Amaranth Doesn’t Intend To Fade Away

Amaranth Advisors is indicating that it intends to stay in business and do right by its investors, but there appears to be a little insult to the injury thanks to a firm policy.

Amaranth Advisors is indicating that it intends to stay in business and do right by its investors, but there appears to be a little insult to the injury thanks to a firm policy. Despite losing 65% of its assets in the past week or so, the Greenwich, Conn.-based hedge fund manager was likely not to see mass redemptions because 60% of its investors are funds of hedge funds and have a one-year commitment.

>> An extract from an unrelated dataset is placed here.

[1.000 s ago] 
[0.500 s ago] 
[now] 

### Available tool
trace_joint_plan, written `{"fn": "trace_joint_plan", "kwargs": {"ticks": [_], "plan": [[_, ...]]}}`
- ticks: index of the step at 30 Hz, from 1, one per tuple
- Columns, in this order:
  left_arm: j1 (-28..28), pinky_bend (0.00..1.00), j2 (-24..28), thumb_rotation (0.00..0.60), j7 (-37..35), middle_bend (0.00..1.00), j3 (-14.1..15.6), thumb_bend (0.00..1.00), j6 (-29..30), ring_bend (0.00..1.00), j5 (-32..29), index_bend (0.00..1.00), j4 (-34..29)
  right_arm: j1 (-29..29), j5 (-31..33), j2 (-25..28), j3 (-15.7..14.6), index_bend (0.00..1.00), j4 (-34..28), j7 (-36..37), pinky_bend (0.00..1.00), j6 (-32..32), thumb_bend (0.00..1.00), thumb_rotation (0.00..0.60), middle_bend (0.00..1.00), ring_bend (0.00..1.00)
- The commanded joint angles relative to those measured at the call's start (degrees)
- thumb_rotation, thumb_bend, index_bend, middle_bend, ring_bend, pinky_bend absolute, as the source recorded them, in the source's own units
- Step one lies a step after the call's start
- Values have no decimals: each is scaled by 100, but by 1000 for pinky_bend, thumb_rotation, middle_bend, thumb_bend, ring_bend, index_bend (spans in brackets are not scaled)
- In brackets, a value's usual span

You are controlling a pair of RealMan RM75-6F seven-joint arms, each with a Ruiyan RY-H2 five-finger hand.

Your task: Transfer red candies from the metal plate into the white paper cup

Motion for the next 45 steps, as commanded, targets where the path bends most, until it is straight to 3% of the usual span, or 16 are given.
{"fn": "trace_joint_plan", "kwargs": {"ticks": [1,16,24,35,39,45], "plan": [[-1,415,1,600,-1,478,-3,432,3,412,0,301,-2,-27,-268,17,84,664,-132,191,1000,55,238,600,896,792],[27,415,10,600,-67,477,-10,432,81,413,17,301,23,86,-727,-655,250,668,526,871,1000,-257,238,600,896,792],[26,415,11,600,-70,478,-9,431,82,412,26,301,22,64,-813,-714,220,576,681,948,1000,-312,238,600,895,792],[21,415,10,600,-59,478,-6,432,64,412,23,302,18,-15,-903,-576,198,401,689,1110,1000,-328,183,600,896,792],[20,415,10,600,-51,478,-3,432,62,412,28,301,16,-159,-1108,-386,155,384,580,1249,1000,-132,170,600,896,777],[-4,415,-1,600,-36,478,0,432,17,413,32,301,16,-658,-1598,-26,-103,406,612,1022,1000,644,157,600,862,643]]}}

Nevertheless, Amaranth founder Nicolas Maounis told investors in a conference call Friday that the firm is working on a redemption plan that should be ready “soon.” More important, however, was his announcement about the firm’s future. “We have every intention of continuing in business and generating for our investors the same consistently high-risk adjusted returns which have been our hallmark, and we are fully committed to doing so,” he said, adding this not-so-shocking shocker: “As a first step in the recovery process, we are eliminating energy trading from our strategy mix.” That is good news for investors, but there may be one little thorn in the side of investors. Financial News reports that unlike many other hedge funds, Amaranth has no “high water mark.” When a hedge fund has one - and many of them do - investors don’t have to pay performance fees until the HF recoups losses. At Amaranth, it could mean in spite of their losses, investors will have to start paying performances fees of 20% as soon as the firm starts making money again. That may not be far off. With the sale of its energy portfolio - reportedly to JPMorgan Chase and Citadel Investment Group - Amaranth may be back on its feet sooner than anyone would predict. Amaranth reportedly will begin one-on-one meetings with investors to explain the current situation.